Task to carry out:
Every line of the data below is to be duplicated exactly, pictures excepted.

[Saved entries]

■ ■ ■ ■ ■

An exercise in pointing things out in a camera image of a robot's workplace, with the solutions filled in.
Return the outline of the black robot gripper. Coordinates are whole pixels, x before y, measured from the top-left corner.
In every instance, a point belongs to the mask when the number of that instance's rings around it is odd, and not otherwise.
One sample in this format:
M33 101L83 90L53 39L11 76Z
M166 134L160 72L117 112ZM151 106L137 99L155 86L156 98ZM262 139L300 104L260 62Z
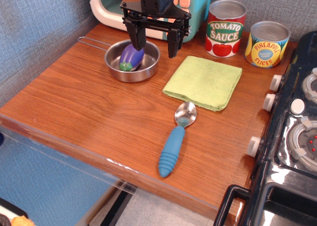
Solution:
M123 23L133 47L140 51L146 43L146 29L167 32L168 56L174 58L183 39L191 31L191 14L178 8L174 0L123 0Z

■ ■ ■ ■ ■

Task solution:
An exercise in pointing things out in a camera image of a robot's workplace, with the solutions filled in.
Return the outline of the black robot gripper. Coordinates are whole pixels, x before y, measured from the top-left corner.
In every instance, a point belongs to the mask when the number of that instance's rings around it is odd, and not otherwise.
One sample in this format:
M33 101L83 90L53 39L11 76Z
M166 134L160 72L117 112ZM151 106L137 99L155 86L156 98ZM262 139L300 104L260 62Z
Solution:
M123 23L133 47L140 51L146 43L146 29L167 32L168 56L174 58L183 39L191 31L191 14L178 8L174 0L123 0Z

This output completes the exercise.